それが、全部全部全部、否定されてしまった。
ミルローズは今、悪い夢でも見ているのではないかと現実逃避していた。
だがそれも、第二王子が連れて来た兵士に拘束されて、現実に引き戻される。
無言で手を取られ、力尽くで外に連れ出される。その拘束した手は強く、少女の柔肌にアザが出来ていた。
そして、会場の外に待機していた馬車に押し込まれて、父の待つ邸宅へと向かう。
そこで待っていた父、ラスタンドル侯爵は淡々と、まるで罪人に刑を言い渡す裁判官のように、今後は姉の嫁いだ隣国へ向かうように指示される。
「彼方には手紙を出している。くれぐれも迷惑をかけぬようにな」
待って下さい!
そう口に出来たらどんなに良かっただろうか。

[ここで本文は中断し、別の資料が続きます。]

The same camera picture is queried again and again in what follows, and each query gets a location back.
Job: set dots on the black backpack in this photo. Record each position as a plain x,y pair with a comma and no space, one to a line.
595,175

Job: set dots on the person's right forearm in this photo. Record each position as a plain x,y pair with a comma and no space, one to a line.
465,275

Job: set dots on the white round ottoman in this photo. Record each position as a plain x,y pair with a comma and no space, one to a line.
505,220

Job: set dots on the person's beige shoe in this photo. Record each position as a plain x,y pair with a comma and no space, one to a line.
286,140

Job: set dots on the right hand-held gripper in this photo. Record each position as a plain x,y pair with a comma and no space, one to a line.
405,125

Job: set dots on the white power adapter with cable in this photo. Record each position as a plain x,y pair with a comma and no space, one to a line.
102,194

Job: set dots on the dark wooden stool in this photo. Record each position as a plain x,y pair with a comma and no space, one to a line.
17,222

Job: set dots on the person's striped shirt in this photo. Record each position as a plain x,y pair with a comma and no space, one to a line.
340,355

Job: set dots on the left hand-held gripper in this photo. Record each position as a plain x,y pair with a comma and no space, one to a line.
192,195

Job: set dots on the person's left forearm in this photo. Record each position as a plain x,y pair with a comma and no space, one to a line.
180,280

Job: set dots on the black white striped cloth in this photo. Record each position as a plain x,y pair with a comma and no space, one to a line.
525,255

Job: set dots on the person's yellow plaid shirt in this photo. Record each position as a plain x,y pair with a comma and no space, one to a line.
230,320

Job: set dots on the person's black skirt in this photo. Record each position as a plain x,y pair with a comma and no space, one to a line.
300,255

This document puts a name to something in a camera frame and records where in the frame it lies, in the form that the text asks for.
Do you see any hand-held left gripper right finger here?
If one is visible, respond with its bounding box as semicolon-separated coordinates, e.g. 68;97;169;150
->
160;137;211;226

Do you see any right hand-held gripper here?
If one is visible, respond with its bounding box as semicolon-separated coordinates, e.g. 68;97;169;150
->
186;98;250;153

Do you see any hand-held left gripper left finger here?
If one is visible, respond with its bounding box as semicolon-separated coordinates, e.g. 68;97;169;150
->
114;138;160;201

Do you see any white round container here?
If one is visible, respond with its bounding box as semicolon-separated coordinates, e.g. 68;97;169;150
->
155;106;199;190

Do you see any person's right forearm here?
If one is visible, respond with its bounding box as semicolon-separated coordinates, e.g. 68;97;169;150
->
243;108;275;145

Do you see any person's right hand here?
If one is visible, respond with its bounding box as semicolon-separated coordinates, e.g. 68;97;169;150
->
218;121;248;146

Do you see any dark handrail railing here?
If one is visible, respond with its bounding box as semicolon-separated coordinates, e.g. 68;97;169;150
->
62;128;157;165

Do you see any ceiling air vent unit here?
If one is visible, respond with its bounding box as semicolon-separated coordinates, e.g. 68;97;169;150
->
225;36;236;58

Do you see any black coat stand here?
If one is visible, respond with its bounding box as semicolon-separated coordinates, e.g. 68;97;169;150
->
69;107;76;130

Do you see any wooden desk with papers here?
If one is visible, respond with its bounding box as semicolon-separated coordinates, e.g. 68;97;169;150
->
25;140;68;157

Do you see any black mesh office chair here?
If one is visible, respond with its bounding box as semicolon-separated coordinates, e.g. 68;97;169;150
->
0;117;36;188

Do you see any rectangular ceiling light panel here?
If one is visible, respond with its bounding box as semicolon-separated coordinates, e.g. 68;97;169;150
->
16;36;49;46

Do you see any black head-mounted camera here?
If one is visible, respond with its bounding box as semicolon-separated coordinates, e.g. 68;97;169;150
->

気の弱いミルローズでは、臆病者のミルローズでは、恐怖の対象である父に逆らえるはずがなく、ただお辞儀をして部屋を後にするしかなかった。
それから2日後、身支度を整えたミルローズは隣国へと旅立つ。
護衛は父が用意してくれた者達で、信頼はともかく、腕は立つようだ。
しかし、それから一週間後、盗賊に扮した兵士に襲われ、森から出て来たモンスターに襲われて、ミルローズは昇天する事になる。
「……まさか、そんな不遇な人生を歩んでいたなんて!? 許せん!!」
「知らない娘の為に、よくそんなに怒れますね」
「当たり前だろ!こんなに可愛い娘を冤罪で嵌めたんだぞ!しかも死んじゃって……くっ! 敵は絶対取ってやるからな!」
「冤罪ではありませんよ」
「……え?」
「ですから、冤罪ではありませんよ」
「何が?」
「聖女への暗殺未遂です」
「ん? でも、証拠を捏造って言ってなかった?」
「はい、証拠は聖女による捏造ですけど、暗殺未遂があったのは事実です。それを暗殺ギルドに依頼したのも、ミルローズ嬢です」
「待って待ってまって、頭が追いつかない!? じゃあ、何かい? その娘が、内気で虫も殺さなそうな娘が、天使のように美しい娘が人殺しを依頼したってのかい!?」
「ええ、先程からそう……」
「ウッソだー!!俺を騙そうったってそうは行かないぜ。気弱な性格だって言ってたじゃん!幾ら何でも行動がマッチしてないって!!」
「ご主人様」
「……何だよ」
「私が嘘言っているように見えます?」
そう言ってサンは、俺を真っ直ぐに見つめて来る。その瞳は揶揄うような色をしており、人を信じさせようとする意志を感じなかった。
「うん、嘘言ってる人の目してる」
「……それはミルローズ嬢の瞳が原因ですね」
「人のせいにするんじゃない! で、本当に暗殺を依頼したのか?」
「事実です。しかも、暗殺に失敗したのは聖女に対してだけで、第二目標の教王を亡き者にしています」
「おいおいおい!?ガチでやべー奴やん!」
「ええ、それに暗殺ギルドは用が無くなると同時に、国の騎士に潰させるという徹底ぶりです。大人しく見えて、影では色々と動き回っていたようです」
「コワッ!マジで怖いって! もう、自業自得じゃん! ザマァチャンス違うじゃん! テンプレの斜め上行ってんじゃねーよ!!」
もう、ここまで聞くと、寧ろ死んで正解だったんじゃないかと思ってしまう。動機がどうあれ、何人もの命を奪っているのだ。同情なんて、欠片も出来なくなってしまった。